From the first line to the last, please reproduce the material exactly, skipping the pictures.
• • • • • • •
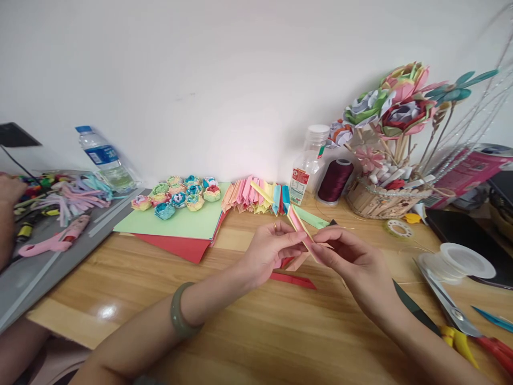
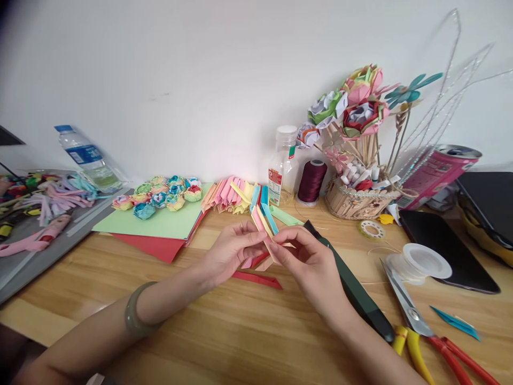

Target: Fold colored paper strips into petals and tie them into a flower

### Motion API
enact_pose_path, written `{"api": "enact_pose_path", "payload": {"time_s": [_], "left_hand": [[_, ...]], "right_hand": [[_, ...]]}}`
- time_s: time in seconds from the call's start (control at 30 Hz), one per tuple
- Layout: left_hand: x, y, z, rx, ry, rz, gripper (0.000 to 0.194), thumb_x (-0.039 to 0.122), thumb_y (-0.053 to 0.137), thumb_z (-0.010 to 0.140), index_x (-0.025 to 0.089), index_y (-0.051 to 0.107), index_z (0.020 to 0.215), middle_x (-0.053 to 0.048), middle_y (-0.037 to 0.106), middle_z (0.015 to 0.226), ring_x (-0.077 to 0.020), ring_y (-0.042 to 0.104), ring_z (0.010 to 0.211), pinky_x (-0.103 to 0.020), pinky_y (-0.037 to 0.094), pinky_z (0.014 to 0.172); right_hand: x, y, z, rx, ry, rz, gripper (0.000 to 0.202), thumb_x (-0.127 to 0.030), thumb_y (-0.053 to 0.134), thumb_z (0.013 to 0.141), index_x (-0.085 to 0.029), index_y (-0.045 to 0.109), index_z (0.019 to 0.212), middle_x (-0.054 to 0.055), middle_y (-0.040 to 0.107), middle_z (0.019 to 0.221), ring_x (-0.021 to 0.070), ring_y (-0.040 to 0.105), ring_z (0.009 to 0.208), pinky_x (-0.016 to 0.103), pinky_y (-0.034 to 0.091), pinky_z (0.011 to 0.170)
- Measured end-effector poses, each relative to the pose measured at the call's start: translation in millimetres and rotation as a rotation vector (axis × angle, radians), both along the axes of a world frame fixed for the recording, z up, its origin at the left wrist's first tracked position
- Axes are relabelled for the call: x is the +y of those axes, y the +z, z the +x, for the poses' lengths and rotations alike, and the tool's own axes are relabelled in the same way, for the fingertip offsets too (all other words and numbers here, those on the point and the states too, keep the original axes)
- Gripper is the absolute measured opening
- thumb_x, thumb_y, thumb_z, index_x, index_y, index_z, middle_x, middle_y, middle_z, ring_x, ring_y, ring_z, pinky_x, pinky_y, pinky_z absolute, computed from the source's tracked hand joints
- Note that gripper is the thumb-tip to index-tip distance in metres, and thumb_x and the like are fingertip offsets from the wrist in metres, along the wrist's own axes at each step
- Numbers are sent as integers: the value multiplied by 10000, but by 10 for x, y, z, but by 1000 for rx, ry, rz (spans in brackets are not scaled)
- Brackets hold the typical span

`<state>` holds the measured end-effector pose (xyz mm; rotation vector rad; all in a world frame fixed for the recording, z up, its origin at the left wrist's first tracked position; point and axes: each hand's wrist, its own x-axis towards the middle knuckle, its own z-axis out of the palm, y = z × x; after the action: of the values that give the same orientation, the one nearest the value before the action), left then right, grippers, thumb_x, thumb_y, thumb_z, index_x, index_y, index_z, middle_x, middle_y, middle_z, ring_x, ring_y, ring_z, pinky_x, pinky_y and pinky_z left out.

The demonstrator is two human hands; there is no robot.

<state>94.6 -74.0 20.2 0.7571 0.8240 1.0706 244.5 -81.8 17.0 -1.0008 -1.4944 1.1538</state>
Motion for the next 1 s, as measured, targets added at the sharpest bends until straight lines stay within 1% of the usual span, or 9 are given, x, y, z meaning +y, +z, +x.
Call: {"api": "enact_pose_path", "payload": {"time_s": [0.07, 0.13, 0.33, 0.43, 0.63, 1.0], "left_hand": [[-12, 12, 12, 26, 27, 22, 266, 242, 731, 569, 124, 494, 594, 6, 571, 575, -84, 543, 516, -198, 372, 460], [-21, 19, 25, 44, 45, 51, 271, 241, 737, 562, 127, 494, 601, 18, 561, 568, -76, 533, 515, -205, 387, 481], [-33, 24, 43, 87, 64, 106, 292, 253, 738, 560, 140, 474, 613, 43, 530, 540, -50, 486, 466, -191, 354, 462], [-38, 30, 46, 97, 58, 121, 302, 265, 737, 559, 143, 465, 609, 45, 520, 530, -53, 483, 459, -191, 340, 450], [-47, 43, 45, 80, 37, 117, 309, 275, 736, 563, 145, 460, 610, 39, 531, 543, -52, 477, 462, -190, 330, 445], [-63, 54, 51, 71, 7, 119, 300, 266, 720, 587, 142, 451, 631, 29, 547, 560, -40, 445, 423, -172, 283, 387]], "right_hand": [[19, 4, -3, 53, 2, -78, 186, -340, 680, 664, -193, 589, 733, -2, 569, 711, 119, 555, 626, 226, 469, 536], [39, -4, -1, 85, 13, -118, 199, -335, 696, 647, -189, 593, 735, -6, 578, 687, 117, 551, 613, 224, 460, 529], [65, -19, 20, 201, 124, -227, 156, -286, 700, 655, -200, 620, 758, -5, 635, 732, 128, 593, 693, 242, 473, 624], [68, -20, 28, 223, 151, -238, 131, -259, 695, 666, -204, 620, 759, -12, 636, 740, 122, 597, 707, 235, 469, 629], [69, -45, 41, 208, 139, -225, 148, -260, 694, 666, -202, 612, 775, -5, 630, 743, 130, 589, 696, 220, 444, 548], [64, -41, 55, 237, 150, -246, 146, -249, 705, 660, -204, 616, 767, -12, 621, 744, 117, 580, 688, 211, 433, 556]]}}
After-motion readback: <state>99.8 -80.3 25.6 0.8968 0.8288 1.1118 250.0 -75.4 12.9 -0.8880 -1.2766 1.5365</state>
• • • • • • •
Response
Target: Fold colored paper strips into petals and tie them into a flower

### Motion API
enact_pose_path, written `{"api": "enact_pose_path", "payload": {"time_s": [_], "left_hand": [[_, ...]], "right_hand": [[_, ...]]}}`
- time_s: time in seconds from the call's start (control at 30 Hz), one per tuple
- Layout: left_hand: x, y, z, rx, ry, rz, gripper (0.000 to 0.194), thumb_x (-0.039 to 0.122), thumb_y (-0.053 to 0.137), thumb_z (-0.010 to 0.140), index_x (-0.025 to 0.089), index_y (-0.051 to 0.107), index_z (0.020 to 0.215), middle_x (-0.053 to 0.048), middle_y (-0.037 to 0.106), middle_z (0.015 to 0.226), ring_x (-0.077 to 0.020), ring_y (-0.042 to 0.104), ring_z (0.010 to 0.211), pinky_x (-0.103 to 0.020), pinky_y (-0.037 to 0.094), pinky_z (0.014 to 0.172); right_hand: x, y, z, rx, ry, rz, gripper (0.000 to 0.202), thumb_x (-0.127 to 0.030), thumb_y (-0.053 to 0.134), thumb_z (0.013 to 0.141), index_x (-0.085 to 0.029), index_y (-0.045 to 0.109), index_z (0.019 to 0.212), middle_x (-0.054 to 0.055), middle_y (-0.040 to 0.107), middle_z (0.019 to 0.221), ring_x (-0.021 to 0.070), ring_y (-0.040 to 0.105), ring_z (0.009 to 0.208), pinky_x (-0.016 to 0.103), pinky_y (-0.034 to 0.091), pinky_z (0.011 to 0.170)
- Measured end-effector poses, each relative to the pose measured at the call's start: translation in millimetres and rotation as a rotation vector (axis × angle, radians), both along the axes of a world frame fixed for the recording, z up, its origin at the left wrist's first tracked position
- Axes are relabelled for the call: x is the +y of those axes, y the +z, z the +x, for the poses' lengths and rotations alike, and the tool's own axes are relabelled in the same way, for the fingertip offsets too (all other words and numbers here, those on the point and the states too, keep the original axes)
- Gripper is the absolute measured opening
- thumb_x, thumb_y, thumb_z, index_x, index_y, index_z, middle_x, middle_y, middle_z, ring_x, ring_y, ring_z, pinky_x, pinky_y, pinky_z absolute, computed from the source's tracked hand joints
- Note that gripper is the thumb-tip to index-tip distance in metres, and thumb_x and the like are fingertip offsets from the wrist in metres, along the wrist's own axes at each step
- Numbers are sent as integers: the value multiplied by 10000, but by 10 for x, y, z, but by 1000 for rx, ry, rz (spans in brackets are not scaled)
- Brackets hold the typical span

`<state>` holds the measured end-effector pose (xyz mm; rotation vector rad; all in a world frame fixed for the recording, z up, its origin at the left wrist's first tracked position; point and axes: each hand's wrist, its own x-axis towards the middle knuckle, its own z-axis out of the palm, y = z × x; after the action: of the values that give the same orientation, the one nearest the value before the action), left then right, grippers, thumb_x, thumb_y, thumb_z, index_x, index_y, index_z, middle_x, middle_y, middle_z, ring_x, ring_y, ring_z, pinky_x, pinky_y and pinky_z left out.

The demonstrator is two human hands; there is no robot.

<state>94.6 -74.0 20.2 0.7571 0.8240 1.0706 244.5 -81.8 17.0 -1.0008 -1.4944 1.1538</state>
Motion for the next 1 s, as measured, targets added at the sharpest bends until straight lines stay within 1% of the usual span, or 9 are given, x, y, z meaning +y, +z, +x.
Call: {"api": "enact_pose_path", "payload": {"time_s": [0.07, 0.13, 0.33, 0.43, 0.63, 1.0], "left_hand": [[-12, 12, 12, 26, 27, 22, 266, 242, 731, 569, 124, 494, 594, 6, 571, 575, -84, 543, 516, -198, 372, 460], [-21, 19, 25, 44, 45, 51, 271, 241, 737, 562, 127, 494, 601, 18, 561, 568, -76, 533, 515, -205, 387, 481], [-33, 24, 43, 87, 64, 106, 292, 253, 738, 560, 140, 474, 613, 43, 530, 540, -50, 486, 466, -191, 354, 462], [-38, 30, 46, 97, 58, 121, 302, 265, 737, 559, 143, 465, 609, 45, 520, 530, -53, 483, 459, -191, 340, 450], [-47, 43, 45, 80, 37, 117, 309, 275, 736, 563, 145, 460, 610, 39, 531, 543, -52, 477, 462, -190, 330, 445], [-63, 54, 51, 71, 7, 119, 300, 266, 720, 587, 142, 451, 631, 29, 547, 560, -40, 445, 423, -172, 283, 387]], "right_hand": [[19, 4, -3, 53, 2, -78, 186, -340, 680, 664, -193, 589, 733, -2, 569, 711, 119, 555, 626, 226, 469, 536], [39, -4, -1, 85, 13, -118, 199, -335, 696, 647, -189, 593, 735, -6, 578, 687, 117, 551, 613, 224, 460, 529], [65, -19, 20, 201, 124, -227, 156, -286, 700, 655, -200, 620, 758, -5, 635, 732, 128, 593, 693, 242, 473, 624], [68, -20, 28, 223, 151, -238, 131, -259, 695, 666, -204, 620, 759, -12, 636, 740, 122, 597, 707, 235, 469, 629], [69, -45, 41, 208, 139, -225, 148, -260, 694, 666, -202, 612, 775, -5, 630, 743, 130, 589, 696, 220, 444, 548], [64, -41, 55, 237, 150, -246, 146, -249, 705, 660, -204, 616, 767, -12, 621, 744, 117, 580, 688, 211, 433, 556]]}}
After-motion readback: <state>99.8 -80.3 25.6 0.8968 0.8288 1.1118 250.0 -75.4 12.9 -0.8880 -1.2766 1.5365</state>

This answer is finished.